#### [What is being asked]
Nothing in the data may be altered as it is transcribed.

START Supplied information

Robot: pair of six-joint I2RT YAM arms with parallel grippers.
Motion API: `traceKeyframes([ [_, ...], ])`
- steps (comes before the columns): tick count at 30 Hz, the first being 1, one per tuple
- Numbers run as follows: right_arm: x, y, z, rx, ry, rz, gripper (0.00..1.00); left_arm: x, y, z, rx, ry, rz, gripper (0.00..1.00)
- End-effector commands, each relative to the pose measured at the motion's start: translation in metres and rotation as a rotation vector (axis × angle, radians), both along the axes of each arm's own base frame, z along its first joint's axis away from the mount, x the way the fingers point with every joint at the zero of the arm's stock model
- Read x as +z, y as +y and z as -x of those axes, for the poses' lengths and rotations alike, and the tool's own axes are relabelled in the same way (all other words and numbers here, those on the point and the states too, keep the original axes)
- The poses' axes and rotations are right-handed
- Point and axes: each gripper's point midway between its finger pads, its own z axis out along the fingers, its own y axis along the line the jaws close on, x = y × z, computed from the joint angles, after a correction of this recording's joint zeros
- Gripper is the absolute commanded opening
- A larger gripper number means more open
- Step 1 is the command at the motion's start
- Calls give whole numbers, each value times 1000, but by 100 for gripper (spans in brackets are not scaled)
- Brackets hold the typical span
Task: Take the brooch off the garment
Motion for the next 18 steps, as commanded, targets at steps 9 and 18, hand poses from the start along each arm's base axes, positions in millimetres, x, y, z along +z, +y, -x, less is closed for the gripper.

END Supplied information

#### [Output for this exercise]
Robot: pair of six-joint I2RT YAM arms with parallel grippers.
Motion API: `traceKeyframes([ [_, ...], ])`
- steps (comes before the columns): tick count at 30 Hz, the first being 1, one per tuple
- Numbers run as follows: right_arm: x, y, z, rx, ry, rz, gripper (0.00..1.00); left_arm: x, y, z, rx, ry, rz, gripper (0.00..1.00)
- End-effector commands, each relative to the pose measured at the motion's start: translation in metres and rotation as a rotation vector (axis × angle, radians), both along the axes of each arm's own base frame, z along its first joint's axis away from the mount, x the way the fingers point with every joint at the zero of the arm's stock model
- Read x as +z, y as +y and z as -x of those axes, for the poses' lengths and rotations alike, and the tool's own axes are relabelled in the same way (all other words and numbers here, those on the point and the states too, keep the original axes)
- The poses' axes and rotations are right-handed
- Point and axes: each gripper's point midway between its finger pads, its own z axis out along the fingers, its own y axis along the line the jaws close on, x = y × z, computed from the joint angles, after a correction of this recording's joint zeros
- Gripper is the absolute commanded opening
- A larger gripper number means more open
- Step 1 is the command at the motion's start
- Calls give whole numbers, each value times 1000, but by 100 for gripper (spans in brackets are not scaled)
- Brackets hold the typical span
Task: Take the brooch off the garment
Motion for the next 18 steps, as commanded, targets at steps 9 and 18, hand poses from the start along each arm's base axes, positions in millimetres, x, y, z along +z, +y, -x, less is closed for the gripper.

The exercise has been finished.